Congress largest party in hung Manipur assembly, BJP finishes second
Imphal: The ruling Congress finished as the single-largest party, but three short of a majority in a hung Manipur assembly on Saturday, with the BJP, for the first time, emerging the second largest outfit in the northeastern state where smaller parties and an independent lawmaker now held the key to government formation.
With all results of the 60-member house declared, the Congress clinched 28 seats, seven more than the BJP, after a day-long see-saw battle for the top slot between the two outfits.
The BJP, which drew a blank in the previous assembly polls five years back, came up with its best ever tally of 21 seats in the northeastern state, to continue its inroads into a region where it lacked strength for decades. Only last year, BJP had secured an absolute majority for the first time in neighbouring Assam and runs the government there.

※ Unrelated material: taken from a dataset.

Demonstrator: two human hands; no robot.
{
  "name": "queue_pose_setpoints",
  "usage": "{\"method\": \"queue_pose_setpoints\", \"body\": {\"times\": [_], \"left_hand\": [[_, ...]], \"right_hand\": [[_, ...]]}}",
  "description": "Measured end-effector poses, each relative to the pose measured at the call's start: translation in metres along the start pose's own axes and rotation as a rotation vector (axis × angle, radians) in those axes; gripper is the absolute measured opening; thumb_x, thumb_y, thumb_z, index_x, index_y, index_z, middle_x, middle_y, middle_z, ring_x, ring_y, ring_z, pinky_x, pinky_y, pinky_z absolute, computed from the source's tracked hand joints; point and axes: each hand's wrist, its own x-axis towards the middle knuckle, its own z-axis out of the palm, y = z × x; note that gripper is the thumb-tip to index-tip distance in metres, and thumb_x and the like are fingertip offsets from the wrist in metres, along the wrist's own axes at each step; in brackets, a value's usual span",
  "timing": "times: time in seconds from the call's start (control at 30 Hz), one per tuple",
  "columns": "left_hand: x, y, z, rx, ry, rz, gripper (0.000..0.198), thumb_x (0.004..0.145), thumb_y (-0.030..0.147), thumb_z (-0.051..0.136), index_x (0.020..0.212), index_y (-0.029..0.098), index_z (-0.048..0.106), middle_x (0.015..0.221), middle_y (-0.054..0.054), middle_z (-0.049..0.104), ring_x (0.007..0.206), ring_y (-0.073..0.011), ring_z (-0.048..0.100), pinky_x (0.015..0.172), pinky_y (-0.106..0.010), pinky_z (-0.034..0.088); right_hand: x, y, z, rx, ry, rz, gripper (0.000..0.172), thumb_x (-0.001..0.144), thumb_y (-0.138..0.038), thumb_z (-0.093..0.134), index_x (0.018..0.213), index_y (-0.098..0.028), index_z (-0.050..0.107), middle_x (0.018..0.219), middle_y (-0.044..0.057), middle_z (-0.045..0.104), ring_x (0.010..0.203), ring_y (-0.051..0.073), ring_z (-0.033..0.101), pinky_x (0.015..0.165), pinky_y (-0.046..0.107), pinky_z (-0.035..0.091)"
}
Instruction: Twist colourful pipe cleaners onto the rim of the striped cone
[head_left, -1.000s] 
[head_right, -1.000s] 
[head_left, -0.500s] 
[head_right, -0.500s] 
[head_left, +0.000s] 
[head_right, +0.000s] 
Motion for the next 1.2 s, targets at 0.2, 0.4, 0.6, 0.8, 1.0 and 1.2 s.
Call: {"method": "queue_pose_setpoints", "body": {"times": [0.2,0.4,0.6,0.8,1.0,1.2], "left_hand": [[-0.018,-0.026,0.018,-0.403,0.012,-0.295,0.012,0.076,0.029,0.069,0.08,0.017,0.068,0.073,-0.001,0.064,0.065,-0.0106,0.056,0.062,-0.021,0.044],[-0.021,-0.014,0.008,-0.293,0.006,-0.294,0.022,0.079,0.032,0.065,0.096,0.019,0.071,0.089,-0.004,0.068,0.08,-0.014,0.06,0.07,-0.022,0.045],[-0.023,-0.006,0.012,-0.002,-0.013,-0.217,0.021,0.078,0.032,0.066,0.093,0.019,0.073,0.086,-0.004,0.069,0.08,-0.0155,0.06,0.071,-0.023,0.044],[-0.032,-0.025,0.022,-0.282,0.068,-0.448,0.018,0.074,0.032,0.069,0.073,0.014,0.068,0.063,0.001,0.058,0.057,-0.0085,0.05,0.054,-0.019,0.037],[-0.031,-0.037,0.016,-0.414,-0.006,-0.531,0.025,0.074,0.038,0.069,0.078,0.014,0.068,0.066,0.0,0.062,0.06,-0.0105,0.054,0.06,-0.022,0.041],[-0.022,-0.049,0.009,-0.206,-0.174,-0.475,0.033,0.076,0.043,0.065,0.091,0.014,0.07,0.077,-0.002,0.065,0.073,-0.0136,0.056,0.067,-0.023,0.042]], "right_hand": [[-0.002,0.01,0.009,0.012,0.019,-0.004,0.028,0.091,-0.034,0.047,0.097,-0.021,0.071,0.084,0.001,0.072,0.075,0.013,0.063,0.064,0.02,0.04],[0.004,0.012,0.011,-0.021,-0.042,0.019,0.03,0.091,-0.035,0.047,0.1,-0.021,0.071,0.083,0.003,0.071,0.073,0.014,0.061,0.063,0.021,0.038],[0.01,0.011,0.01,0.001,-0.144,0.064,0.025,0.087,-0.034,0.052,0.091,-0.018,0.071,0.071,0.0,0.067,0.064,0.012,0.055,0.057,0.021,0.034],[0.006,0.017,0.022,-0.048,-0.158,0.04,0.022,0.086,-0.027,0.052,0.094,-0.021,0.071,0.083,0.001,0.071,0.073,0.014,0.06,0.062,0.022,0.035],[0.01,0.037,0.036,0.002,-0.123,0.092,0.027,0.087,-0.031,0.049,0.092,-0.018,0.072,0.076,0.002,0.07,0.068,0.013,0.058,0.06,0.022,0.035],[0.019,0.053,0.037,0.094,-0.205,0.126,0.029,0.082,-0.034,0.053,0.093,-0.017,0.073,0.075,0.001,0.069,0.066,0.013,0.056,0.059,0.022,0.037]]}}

A yardstick of the BJP's impressive performance is that despite getting lesser number of seats than the Congress, it secured more votes and greater share of the mandate.Having contested all the seats, the BJP got 36.3 per cent of the votes. The Congress, which fielded candidates in 59 constituencies, secured 35.1 per cent.
But to form the government, both the Congress - which has been in power for 15 years at a stretch with Okram Ibobi Singh as Chief Minister - and the BJP would have to draw support from some smaller parties, who bagged 11 seats.
The National People's Party and the Naga People's Front (NPF) have won four seats each, while the Lok Janshakti Party and the Trinamool Congress got one apiece. An Independent candidate has also emerged victorious.
The results set rolling covert and over negotiations and confabulations as the two major parties looked to take their support among lawmakers to 31 to secure a majority.
Manipur state Congress chief T.N. Haokip exuded confidence about forming the next government, saying his party had begun discussions with "like minded secular and regional parties".
BJP spokesperson Nongthombam Biren also said his party was "already working" to form the next ministry but did not elaborate.
The results showed that the Congress did well in the six districts of the Imphal Valley, accounting for 40 seats. The BJP, however, gave them a close run for money in these areas.
In the ten hill districts, where the Congress is comparatively weak, the BJP and the NPF battled it out for the 20 seats, with the BJP coming up trumps.
Ibobi, who spearheaded the Congress campaign in the run up to the elections, also led its winners' list by retaining the prestigious Thoubal seat defeating rights activist and People's Resurgence and Justice Alliance party nominee Irom Sharmila, who got fewer than 100 votes.
The three-time Chief Minister won comfortably with over 15,000 votes over Leitanthem Basanta Singh of the BJP.
Sharmila's political debut proved a non-starter as two other PRJA nominees also suffered humiliating defeats. It was a stunning blow for the Iron Lady, who had aimed to become the Chief Minister to repeal the stringent Armed Forces Special Power Aact, against which she had continued her fast-unto-death for 16 years.
Another prominent Congress winner was state minister Akoijam Mirabai from Patsoi.
Two heavyweight BJP winners were T. Radheshyam, who had resigned from the Indian Police Service ahead of the elections, and party spokesperson Biren.
Nothwithstanding its impressive showing, the BJP suffered a big setback, with the defeat of former Union Minister and ex-state party chief Thounaojam Chaoba Singh - regarded as its Chief Ministerial candidate - from Nambol.
Another prominent BJP loser was former director of Regional Institute of Medical Sciences L. Fimate in border constituency, Tipaimukh.
Seemingly relieved with the Congress becoming the single largest party after a ding dong battle with the BJP, Okram Ibobi said: "People have appreciated the developmental works of the last 15 years. They want peace stability,progress and protection of territorial integrity."
However, BJP's Nimaichand Luwang, who was humbled at the hustings, accused the Congress of using money and criminals.
"Money power played a decisive role. Besides in some cases there were instances of criminalisation of politics," he said.